62-Year-Old's 16-Minute Weekly Routine
Amy Alkon, 62, shared her 16-minute weekly slow-speed weightlifting routine to muscle failure for bone and muscle health. She emphasizes compound lifts and follows a carnivore diet, tying into her menopause book *Going Menopostal*.
The concept of "slow-speed" weightlifting, sometimes called SuperSlow training, maximizes time under tension for the muscles. This method reduces momentum, forcing the muscles to work harder throughout the entire range of motion and potentially increasing muscle activation. Research has suggested that this type of training can lead to significant strength gains, with some studies indicating it may be more effective than traditional speed resistance training.

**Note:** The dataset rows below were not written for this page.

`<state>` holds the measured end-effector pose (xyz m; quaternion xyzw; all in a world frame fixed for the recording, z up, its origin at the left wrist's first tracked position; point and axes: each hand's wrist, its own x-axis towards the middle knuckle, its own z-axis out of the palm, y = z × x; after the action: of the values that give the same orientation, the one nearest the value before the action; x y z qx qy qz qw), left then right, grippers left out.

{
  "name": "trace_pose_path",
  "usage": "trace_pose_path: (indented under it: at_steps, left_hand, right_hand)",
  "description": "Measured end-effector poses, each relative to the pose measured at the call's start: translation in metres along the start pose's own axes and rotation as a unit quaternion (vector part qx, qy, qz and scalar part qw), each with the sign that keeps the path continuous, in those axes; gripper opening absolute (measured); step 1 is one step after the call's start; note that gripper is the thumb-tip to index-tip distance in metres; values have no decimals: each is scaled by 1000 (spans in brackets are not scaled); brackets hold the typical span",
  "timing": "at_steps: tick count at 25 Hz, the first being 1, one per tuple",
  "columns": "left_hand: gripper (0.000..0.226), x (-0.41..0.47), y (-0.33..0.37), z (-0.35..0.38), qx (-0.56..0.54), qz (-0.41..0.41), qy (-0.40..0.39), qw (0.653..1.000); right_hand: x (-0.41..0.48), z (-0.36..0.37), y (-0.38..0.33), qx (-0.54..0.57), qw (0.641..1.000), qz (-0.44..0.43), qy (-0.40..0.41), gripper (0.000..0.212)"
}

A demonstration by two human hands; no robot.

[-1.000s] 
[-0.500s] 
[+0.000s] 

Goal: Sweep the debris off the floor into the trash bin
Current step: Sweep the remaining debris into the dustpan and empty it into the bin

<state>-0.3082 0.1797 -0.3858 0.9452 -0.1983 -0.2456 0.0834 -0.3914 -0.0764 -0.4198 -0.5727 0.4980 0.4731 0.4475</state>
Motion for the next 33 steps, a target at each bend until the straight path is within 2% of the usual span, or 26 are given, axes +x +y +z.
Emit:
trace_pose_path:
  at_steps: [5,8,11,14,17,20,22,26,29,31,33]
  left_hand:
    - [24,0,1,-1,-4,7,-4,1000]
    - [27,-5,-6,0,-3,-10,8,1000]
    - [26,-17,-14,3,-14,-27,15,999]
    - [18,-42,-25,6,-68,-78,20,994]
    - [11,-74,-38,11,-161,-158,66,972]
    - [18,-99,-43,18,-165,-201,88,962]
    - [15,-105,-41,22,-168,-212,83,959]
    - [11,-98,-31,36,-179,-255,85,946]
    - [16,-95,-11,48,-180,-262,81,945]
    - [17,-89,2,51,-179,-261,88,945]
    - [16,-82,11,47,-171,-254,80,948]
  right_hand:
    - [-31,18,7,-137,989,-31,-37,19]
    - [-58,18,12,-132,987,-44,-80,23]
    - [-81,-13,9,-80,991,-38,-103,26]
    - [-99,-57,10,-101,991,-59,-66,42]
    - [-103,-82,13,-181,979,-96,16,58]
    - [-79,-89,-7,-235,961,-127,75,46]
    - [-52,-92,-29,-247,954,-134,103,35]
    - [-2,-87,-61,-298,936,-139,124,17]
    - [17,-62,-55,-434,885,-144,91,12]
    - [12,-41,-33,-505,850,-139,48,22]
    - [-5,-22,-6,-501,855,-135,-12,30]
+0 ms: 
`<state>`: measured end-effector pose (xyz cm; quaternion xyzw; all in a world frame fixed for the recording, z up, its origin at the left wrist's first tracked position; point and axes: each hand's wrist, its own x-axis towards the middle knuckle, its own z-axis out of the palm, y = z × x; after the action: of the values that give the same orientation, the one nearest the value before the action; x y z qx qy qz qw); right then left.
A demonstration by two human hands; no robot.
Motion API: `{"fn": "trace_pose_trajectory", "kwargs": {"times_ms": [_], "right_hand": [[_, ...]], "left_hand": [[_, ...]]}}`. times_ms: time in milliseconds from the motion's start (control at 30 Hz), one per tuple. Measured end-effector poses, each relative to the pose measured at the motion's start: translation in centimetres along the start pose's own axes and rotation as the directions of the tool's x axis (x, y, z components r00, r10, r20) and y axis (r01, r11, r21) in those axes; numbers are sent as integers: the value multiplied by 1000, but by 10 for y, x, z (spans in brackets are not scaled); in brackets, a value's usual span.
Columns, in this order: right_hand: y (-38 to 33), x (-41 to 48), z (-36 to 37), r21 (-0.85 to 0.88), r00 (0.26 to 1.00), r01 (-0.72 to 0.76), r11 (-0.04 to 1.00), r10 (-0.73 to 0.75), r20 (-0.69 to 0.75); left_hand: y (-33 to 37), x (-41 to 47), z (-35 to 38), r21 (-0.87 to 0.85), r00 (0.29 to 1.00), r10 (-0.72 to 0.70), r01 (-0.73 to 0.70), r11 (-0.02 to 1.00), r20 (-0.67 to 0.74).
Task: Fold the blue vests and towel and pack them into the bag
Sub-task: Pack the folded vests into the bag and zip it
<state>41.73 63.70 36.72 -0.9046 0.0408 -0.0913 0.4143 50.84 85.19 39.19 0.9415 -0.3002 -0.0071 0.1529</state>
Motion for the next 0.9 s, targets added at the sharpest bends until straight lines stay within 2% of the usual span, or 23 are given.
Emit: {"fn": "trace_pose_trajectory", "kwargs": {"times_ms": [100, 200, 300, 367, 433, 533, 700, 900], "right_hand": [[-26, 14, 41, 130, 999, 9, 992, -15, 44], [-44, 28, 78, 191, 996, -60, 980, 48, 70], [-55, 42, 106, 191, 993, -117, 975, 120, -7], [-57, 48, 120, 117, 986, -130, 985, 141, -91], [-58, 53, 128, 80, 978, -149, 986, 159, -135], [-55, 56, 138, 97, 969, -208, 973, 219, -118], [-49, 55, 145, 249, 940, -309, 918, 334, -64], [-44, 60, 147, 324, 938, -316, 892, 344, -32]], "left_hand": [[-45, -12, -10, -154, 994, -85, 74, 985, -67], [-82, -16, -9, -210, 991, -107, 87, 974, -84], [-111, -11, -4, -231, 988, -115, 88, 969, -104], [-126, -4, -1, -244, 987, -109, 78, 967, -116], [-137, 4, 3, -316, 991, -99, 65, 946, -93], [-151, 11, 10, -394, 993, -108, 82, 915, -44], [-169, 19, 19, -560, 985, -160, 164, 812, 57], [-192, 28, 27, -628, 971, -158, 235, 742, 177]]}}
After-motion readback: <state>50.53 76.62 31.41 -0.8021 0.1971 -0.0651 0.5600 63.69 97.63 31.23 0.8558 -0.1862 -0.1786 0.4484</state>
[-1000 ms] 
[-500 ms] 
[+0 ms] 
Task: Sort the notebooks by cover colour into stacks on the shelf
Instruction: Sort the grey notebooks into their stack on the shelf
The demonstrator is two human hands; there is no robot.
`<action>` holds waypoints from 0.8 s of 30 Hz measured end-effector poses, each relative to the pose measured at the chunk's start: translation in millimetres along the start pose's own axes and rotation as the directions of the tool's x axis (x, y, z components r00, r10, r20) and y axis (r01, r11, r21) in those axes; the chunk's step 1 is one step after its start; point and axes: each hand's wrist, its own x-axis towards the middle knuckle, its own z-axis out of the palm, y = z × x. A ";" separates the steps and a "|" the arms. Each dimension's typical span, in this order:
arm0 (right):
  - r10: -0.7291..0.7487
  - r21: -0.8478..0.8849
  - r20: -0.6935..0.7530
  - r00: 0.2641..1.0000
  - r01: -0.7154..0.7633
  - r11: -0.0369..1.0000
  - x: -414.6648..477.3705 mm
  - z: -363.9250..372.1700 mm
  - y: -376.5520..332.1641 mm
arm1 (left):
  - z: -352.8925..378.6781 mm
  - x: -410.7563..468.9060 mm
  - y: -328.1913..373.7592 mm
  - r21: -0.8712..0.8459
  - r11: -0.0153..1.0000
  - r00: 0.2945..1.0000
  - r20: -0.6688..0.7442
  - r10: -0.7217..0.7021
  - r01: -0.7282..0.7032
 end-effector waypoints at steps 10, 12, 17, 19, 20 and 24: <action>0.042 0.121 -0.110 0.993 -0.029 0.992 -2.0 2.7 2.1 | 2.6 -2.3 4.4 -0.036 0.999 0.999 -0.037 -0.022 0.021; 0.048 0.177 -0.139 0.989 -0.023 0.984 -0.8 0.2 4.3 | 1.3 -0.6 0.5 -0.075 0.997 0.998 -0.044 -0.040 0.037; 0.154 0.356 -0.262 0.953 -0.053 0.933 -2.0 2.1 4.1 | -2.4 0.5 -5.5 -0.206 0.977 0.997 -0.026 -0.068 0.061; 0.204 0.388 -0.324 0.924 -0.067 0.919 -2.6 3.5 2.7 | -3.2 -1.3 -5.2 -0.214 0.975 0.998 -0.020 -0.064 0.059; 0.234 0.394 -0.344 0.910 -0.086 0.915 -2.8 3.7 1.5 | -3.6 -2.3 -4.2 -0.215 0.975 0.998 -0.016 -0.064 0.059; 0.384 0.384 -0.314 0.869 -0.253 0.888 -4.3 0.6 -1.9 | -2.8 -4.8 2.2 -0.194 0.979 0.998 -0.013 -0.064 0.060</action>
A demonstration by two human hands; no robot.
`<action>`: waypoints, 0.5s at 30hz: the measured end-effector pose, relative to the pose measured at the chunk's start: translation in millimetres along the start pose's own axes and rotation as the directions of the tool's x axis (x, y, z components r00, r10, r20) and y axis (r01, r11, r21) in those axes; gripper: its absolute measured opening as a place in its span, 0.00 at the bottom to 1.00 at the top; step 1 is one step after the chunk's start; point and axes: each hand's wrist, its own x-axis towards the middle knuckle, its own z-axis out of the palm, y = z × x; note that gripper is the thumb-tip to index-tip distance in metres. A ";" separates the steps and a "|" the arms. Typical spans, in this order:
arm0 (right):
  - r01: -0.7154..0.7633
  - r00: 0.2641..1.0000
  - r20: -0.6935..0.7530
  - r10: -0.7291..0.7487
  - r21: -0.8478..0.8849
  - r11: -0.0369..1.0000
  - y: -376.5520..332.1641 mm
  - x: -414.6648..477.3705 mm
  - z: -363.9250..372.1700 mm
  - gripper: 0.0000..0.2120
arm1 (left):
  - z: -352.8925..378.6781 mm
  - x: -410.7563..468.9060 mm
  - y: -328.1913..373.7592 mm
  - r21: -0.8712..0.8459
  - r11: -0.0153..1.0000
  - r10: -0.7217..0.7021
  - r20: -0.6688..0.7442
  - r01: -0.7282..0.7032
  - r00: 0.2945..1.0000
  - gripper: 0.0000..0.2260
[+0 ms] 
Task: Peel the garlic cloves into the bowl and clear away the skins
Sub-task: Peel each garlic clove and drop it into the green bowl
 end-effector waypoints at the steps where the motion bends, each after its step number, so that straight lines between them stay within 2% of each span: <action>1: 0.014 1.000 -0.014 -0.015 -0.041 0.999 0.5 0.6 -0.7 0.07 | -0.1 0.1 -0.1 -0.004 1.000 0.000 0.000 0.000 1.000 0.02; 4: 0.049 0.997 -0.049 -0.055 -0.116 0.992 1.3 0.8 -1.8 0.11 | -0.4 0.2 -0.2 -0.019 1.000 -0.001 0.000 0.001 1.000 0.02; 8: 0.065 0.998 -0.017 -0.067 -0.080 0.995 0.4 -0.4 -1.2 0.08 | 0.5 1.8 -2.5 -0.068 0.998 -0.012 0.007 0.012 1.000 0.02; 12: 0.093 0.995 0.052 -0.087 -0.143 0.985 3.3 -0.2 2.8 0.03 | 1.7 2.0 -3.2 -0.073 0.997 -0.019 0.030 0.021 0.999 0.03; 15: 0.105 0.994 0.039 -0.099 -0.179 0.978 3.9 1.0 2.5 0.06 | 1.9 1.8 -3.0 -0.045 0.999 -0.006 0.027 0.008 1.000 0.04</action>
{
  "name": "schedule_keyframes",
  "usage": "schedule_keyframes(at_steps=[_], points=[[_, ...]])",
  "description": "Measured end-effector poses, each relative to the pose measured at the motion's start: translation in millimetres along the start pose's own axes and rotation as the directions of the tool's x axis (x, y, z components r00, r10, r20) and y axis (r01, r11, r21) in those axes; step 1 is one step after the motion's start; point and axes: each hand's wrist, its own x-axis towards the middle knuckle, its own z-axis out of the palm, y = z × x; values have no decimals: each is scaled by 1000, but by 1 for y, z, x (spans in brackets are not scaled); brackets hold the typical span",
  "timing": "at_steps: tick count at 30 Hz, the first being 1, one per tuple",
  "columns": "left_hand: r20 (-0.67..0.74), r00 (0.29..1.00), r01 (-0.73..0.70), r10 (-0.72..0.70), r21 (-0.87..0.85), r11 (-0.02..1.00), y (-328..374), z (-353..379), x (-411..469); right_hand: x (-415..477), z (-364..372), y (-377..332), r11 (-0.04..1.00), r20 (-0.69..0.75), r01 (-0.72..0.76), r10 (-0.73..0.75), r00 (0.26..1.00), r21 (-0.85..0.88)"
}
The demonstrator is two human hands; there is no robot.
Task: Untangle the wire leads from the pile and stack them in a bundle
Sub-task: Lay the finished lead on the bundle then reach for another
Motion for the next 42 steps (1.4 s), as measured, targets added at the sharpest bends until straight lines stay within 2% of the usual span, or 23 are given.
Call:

High-intensity resistance training (HIRT) is a well-documented strategy for improving bone mineral density, particularly in postmenopausal women who are at a higher risk for osteoporosis. The mechanical stress placed on bones during intense resistance exercise stimulates bone-forming cells, which can lead to stronger, denser bones. Studies have shown that HIRT, performed at least twice a week, can effectively increase bone density in the lumbar spine and femoral neck. The practice of training to "momentary muscular failure," the point at which another repetition cannot be completed with good form, is a cornerstone of many high-intensity workout protocols. The theory is that pushing to this limit ensures a maximum number of muscle fibers are recruited, theoretically providing a greater stimulus for growth and strength. However, research on whether training to failure is superior to stopping a rep or two short is mixed, with some studies suggesting it offers no significant additional benefit for muscle growth. Amy Alkon, an award-winning science columnist, often translates scientific findings into practical advice for everyday life. Her book, *Going Menopostal*, critiques the medical establishment's approach to menopause and advocates for evidence-based solutions for women's health. This approach of using scientific literature to inform personal health decisions is a consistent theme in her work. The carnivore diet, which consists entirely of animal products, is a controversial aspect of this routine. Proponents suggest it can help with hormone regulation and satiety during menopause. However, some nutrition experts raise concerns about the lack of essential nutrients found in plants and the potential for increased risk of osteoporosis due to high protein intake potentially leaching calcium from bones. Long-term studies on the diet's effect on bone health are limited.